Dear Ms. Raccoon,
Please accept my apologies for making the assumption that you were a male. Apparently, because you are very large, and the fact I heard baby raccoon cries above my master bathroom, you’re actually a female. I probably offended you with displaying this stereotype. Again, my apologies.
However, what I won’t apologize for is everything I mentioned in Post 1. We’re both female mammals. Shouldn’t we stick together? Motherhood is hard. Very hard. Perhaps this isn’t even your first birthing rodeo? You should have known better.
At least I had the decency to pre-register at a HOSPITAL and not sneak into someone’s house corner and birth my mammals! Ugh. So now, because I care for you (kinda), I must allow you to extend your stay…or at least that’s what Rodent Man Person thinks. I’m not a cruel person. I don’t want to trap you and leave your babies to die. BUT, let’s be clear….you have a very finite amount of time to get those babies grown and get out of my personal space!

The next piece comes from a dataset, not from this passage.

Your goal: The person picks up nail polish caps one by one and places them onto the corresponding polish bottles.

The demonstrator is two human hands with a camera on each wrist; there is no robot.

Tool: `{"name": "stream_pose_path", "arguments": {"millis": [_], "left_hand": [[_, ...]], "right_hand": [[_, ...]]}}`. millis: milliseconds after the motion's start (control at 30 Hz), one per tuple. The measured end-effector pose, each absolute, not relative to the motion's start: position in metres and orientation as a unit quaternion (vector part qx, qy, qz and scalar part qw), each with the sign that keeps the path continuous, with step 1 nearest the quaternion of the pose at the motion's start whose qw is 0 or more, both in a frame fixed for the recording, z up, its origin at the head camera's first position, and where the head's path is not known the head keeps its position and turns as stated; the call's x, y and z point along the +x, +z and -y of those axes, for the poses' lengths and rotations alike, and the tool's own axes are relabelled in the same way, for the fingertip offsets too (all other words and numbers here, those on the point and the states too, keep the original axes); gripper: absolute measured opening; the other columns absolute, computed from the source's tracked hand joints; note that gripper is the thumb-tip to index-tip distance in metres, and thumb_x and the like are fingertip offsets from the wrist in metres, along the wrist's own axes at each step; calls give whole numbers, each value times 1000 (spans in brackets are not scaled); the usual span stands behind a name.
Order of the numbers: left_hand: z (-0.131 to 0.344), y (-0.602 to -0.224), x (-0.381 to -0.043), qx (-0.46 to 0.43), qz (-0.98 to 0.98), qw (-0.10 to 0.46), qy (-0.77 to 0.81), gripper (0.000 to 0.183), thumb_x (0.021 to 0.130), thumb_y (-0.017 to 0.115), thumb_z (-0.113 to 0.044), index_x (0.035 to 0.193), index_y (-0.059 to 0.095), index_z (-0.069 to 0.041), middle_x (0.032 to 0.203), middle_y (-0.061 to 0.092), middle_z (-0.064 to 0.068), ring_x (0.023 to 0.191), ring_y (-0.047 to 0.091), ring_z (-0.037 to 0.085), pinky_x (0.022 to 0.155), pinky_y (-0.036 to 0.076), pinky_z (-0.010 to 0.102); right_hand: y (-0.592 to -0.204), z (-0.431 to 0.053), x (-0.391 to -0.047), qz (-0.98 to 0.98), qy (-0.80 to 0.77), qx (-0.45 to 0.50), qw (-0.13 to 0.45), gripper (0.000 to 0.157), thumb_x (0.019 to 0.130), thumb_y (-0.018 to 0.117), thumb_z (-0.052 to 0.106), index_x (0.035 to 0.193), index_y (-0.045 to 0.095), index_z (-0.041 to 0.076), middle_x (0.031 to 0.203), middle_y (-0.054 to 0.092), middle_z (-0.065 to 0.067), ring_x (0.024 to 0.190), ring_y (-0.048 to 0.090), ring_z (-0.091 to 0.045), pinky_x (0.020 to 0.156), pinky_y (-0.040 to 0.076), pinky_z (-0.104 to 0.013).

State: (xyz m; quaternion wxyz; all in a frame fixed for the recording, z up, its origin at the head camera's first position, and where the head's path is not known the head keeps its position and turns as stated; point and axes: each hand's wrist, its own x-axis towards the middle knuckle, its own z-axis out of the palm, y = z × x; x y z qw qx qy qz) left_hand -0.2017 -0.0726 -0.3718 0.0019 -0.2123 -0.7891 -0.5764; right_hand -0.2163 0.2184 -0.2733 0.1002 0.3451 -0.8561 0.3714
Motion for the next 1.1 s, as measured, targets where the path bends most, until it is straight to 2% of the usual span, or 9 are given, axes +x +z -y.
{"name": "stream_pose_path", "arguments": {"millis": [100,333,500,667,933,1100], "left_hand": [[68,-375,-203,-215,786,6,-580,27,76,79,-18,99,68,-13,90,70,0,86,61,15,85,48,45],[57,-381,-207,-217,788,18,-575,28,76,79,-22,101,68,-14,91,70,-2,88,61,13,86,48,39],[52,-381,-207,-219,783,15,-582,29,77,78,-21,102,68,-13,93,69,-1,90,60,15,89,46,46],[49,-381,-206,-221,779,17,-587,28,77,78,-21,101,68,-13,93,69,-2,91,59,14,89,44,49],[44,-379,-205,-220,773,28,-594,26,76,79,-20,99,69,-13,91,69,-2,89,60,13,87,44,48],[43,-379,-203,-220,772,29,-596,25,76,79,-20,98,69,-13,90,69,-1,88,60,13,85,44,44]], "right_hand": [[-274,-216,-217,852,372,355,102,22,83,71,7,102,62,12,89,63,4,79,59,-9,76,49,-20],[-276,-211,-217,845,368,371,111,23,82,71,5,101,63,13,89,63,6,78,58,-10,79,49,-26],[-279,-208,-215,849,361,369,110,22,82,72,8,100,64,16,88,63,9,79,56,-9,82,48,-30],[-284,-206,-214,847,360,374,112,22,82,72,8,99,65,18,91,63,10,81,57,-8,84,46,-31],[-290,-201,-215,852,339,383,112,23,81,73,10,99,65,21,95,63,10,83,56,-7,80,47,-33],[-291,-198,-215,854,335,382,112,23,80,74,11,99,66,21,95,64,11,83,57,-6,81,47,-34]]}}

In the meantime, I think we should have some ground rules.
#1: While I’m putting on my make up and getting dressed in the morning, I’d really like your babies to keep it down. For the past couple of days, I thought all that noise was my neighbor’s pool pump….BUT, no….much to my disappointment, it’s your offspring!
#2: If you can be on guard and ensure any other animals don’t enter the massive hole you’ve created for these next few weeks, I’d really appreciate that. I mean, it’s the least you can do, right?

#3: This is the big one….PLEASE PLEASE PLEASE don’t tear up anything else. I just don’t think my husband or I can handle one more thing going wrong with this situation. We just want to take a little beach trip this summer, but if you keep racking up the costs, I think we’re going to have to postpone it. You care about your little mammals, SO DO I! I just want them to see the ocean for the first time! Just like you probably want your mammals to see the dried up creek behind my house.
Again apologies for calling you a male…but not sorry I’m mad at you.